Sie gingen alle gemeinsam zum Lunch in ein Restaurant, das in einem alten Haus eingerichtet worden war. Als Aidan sich entspannt in seinem Stuhl zurücklehnte, dachte er, wie schön es wäre, wenn er seinem eigenen Haus doch auch trauen könnte.
Ein lächerlicher Gedanke, der ihm da ungebeten gekommen war. Er schob ihn rasch beiseite und wandte sich wieder dem Gespräch zu. Mit Vinnie und Mason zusammen hatte er die Gelegenheit, eine ganz andere Seite von Kendall kennenzulernen.
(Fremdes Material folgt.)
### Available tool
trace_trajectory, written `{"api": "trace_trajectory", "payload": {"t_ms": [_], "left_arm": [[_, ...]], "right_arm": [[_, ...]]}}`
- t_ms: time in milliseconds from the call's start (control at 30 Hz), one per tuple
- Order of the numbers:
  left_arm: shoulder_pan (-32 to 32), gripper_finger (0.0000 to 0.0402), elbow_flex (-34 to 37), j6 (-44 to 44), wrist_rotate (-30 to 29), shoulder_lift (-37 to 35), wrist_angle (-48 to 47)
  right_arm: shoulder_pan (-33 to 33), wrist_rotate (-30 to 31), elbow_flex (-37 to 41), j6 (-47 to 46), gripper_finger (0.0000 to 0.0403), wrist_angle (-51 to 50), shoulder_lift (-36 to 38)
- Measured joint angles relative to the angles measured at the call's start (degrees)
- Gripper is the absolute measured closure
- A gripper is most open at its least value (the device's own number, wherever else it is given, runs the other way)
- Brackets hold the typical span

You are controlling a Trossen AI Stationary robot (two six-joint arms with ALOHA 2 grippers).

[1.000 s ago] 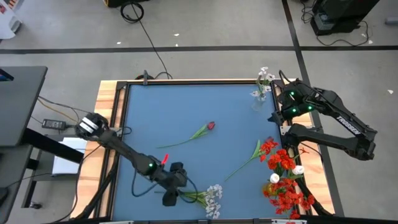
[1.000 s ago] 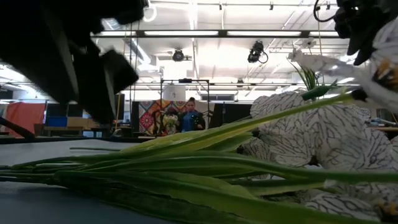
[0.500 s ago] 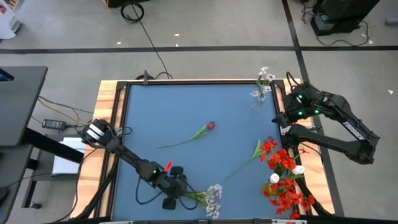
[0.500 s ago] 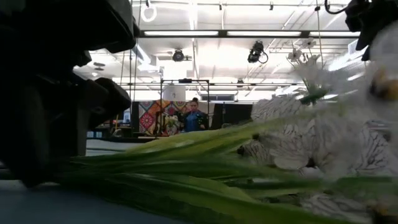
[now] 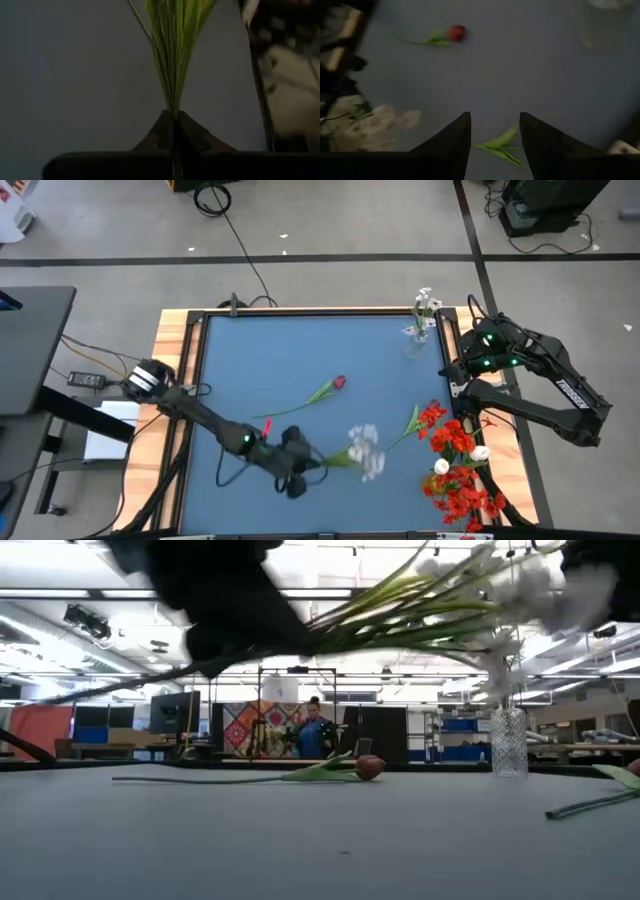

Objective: Sort flowers into vase by color
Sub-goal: Put the white flowers into the transparent vase

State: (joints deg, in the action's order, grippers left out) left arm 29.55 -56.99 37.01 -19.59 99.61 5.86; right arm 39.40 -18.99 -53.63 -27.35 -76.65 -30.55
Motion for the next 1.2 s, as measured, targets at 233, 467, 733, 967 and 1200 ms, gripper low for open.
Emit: {"api": "trace_trajectory", "payload": {"t_ms": [233, 467, 733, 967, 1200], "left_arm": [[-9.9, 0.0395, 0.0, -8.6, 2.4, -5.6, 14.2], [-21.8, 0.0396, 0.0, -12.0, 10.8, -5.9, 34.5], [-33.3, 0.0397, -0.8, -11.2, 18.3, -5.9, 46.2], [-39.9, 0.0397, -7.3, -13.8, 30.5, -5.9, 38.6], [-46.1, 0.0397, -14.1, -16.5, 37.9, -5.9, 29.8]], "right_arm": [[0.0, -6.1, 0.0, -0.8, 0.0202, 14.4, 0.3], [-1.1, -10.5, 0.0, -3.7, 0.0179, 30.7, 0.2], [-7.3, -6.6, 0.0, -6.1, 0.0173, 41.9, -3.4], [-16.8, 0.5, 0.0, -6.2, 0.0173, 56.7, -11.7], [-23.0, 12.4, 0.0, -2.0, 0.0174, 73.0, -20.0]]}}
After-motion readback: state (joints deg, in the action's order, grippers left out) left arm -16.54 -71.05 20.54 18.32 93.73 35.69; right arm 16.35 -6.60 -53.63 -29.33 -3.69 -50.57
„Ich finde es immer noch schade, dass Kendall nicht an ihrem ursprünglichen Plan festgehalten hat“, sagte Vinnie.
„Welchem Plan?“, fragte Aidan.
Sie errötete leicht. „Ich wollte ein kleines Theater eröffnen.
Einen Ort, wo Erwachsene und Kinder Schauspielunterricht nehmen und spielen können, wo neue Stücke und neue Schauspieler eine Chance bekommen, wo Leute Bühnentechnik und Bühnenbildnerei lernen …“ Sie zuckte die Achseln. „Ich habe es niemals genauer ausgearbeitet.“
„Aber es war ein großer Traum“, sagte Vinnie.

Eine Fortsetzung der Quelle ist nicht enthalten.